I have some honest questions to ask myself here, because that is a long time to be doing something. Although before I jump into those questions, I think it's worth noting that my career took a particular path, and it's mine, and it has some interesting properties. Firstly, it's very web-based, meaning, very very early on, the Internet, and the Web (there is a distinction, which I'll get to), were very much weaving through everything I did. Servers, browsers, requests, and how computers talk to one another. An interesting property of a long career, but non unique. But I think it's worth calling out, that it can be very different than other careers, and if you don't stop and think about it, you could miss it.

It could very easily have been that I had pursued a career in Computer Networking as I spent a lot of time in college working with the Network Administrator in networking closets fixing things, going on dorm-room calls to fix broken ethernet jacks or fix some other random networking issue (re-install TCP/IP on windows! renew the lease on the IP address! Fiddle with DHCP settings! Turn on the hardware switch on your laptop that controls your wireless! Press up slightly on your wireless card dongle on your PCMCIA slot on your laptop so the proprietary connection makes contact with the wireless card!) What if I had struck up a conversation with my C++ professor, and he'd gotten me a connection doing embedded C++ programming. Or maybe I'd get my A++ certification in computer hardware, or maybe I'd get interested in compilers, or assembly, or VR, or AI.

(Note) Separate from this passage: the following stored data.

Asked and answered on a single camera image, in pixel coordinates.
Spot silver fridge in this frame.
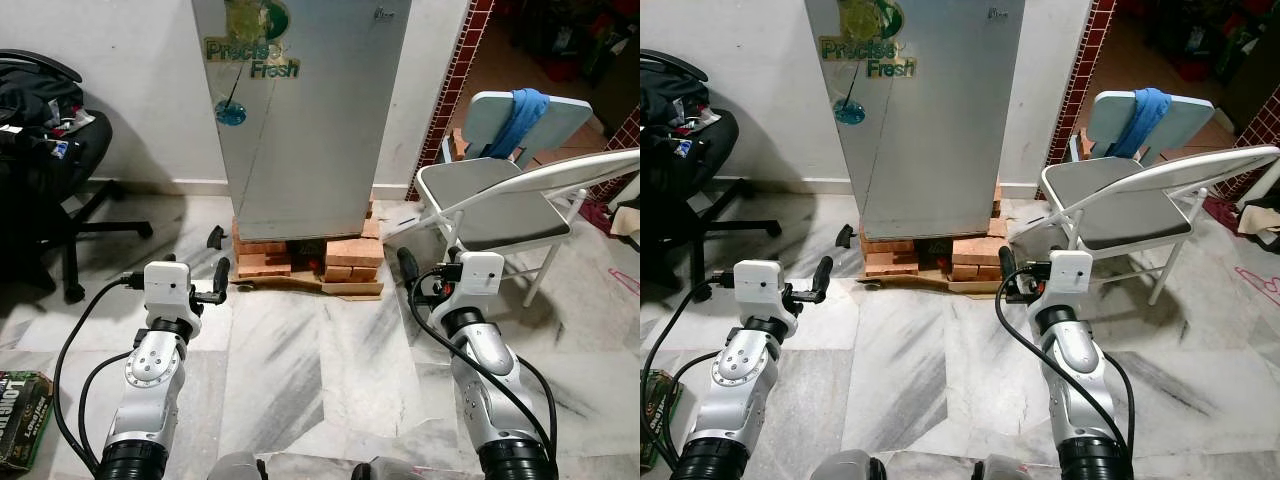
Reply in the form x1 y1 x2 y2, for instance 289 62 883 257
190 0 413 242
805 0 1027 242

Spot red brick pile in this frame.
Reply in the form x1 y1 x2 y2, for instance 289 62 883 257
860 222 917 280
231 220 292 282
948 180 1007 285
320 200 387 285

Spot wooden base board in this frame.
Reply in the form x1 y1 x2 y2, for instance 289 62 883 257
858 270 1007 297
229 272 385 300

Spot grey white folding chair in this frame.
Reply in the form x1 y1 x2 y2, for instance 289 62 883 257
414 147 641 307
1040 146 1280 307

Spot black office chair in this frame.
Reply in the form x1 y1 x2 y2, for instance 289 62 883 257
640 50 782 293
0 50 154 303

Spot grey left robot leg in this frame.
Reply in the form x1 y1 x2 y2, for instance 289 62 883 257
206 451 267 480
807 449 873 480

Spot grey robot leg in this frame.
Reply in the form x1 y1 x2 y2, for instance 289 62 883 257
206 451 267 480
350 457 423 480
984 454 1037 480
807 449 873 480

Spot red floor cloth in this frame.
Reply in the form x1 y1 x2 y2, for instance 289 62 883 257
1204 194 1251 227
579 199 627 237

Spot blue cloth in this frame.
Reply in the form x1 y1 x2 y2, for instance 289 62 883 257
486 88 550 161
1119 87 1174 159

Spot green carton box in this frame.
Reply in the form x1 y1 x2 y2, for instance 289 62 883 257
0 370 54 473
640 369 683 473

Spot beige cloth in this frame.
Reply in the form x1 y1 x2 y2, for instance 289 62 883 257
1238 200 1280 252
609 204 641 252

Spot grey right robot leg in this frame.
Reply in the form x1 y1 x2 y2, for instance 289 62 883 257
350 457 423 480
984 454 1037 480

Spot light blue chair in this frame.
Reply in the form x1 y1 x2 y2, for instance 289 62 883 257
467 90 594 167
1086 89 1217 167

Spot black bag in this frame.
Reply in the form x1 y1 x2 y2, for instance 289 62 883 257
640 68 703 133
0 68 87 133

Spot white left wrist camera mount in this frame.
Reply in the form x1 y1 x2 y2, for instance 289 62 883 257
143 260 194 321
733 260 785 321

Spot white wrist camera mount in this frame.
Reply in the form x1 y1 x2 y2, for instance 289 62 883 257
733 260 785 321
455 252 505 312
143 260 194 321
1047 250 1095 310

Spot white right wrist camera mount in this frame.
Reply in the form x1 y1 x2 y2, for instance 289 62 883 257
1047 250 1095 310
455 252 505 312

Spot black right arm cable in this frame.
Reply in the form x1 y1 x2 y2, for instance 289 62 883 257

Really the amount of choices one could have in their technology career is staggeringly large. Under the umbrella of "technology" there is a huge amount of choice. It's a vast ocean of choice, all of the possibilities of technology careers. Even as a practitioner, the amount of things you could try to be an expert in are mind-boggling. So non-technology friends, you can imagine why one of us technology folks gets a chuckle when in our job we may do one thing, and asking us to "fix your computer" may be right in our wheelhouse, or thousands of miles away from our expertise. Either way, we usually give it a shot. (Like I did this last visit to my parents re-installing that dang wireless card driver that got hosed after a Windows Update on Windows 7. Yes I told them it was end-of-life, and no, they didn't care about the implications of that. Yes I spent half a day doing that, and yes they had spent already $150 at Best Buy with the Geek Squad after it had gotten "a virus". I digress.)

So I landed on what is now called "Software Engineer", or recently "Fullstack Engineer". See What does the term "full-stack programmer" mean? What are the defining traits of a full-stack programmer?. I like these two lines:

In general a full-stack developer has knowledge that is a mile wide, but not necessarily very deep, and has core competencies in the pieces of the stack in which they work most. Typically these skills are developed over many years in the contexts of different jobs, so as I've mentioned being a full-stack developer means being pushed outside of your comfort zone to constantly learn new skills.

So in this ocean, and in this locale of "software engineering" my expertise is apparently a mile wide. Seems reasonable considering the size of the ocean in which we swim I guess. But that's another conversation, around the current a la mode term we use these days "full-stack".

Back to the reflection on the decades!

Not Decade, But Decades

It's been a long journey. A metric ton of fuck-ups. Some wins here and there. After this much time, you do start to see cycles, things coming into fashion, and then leaving again. I think my experience is starting to show. I care more about people now, than the technology. I know that the people using technology, and the people creating the technology are the 10 most important groups in this whole thing (binary, amirite?). The thrill of creating, of building is still there. I still get really lit up when things work, and I know why. Also I get lit up seeing something not working, and then fixing it, and knowing why. I still like to learn, trying to stay curious.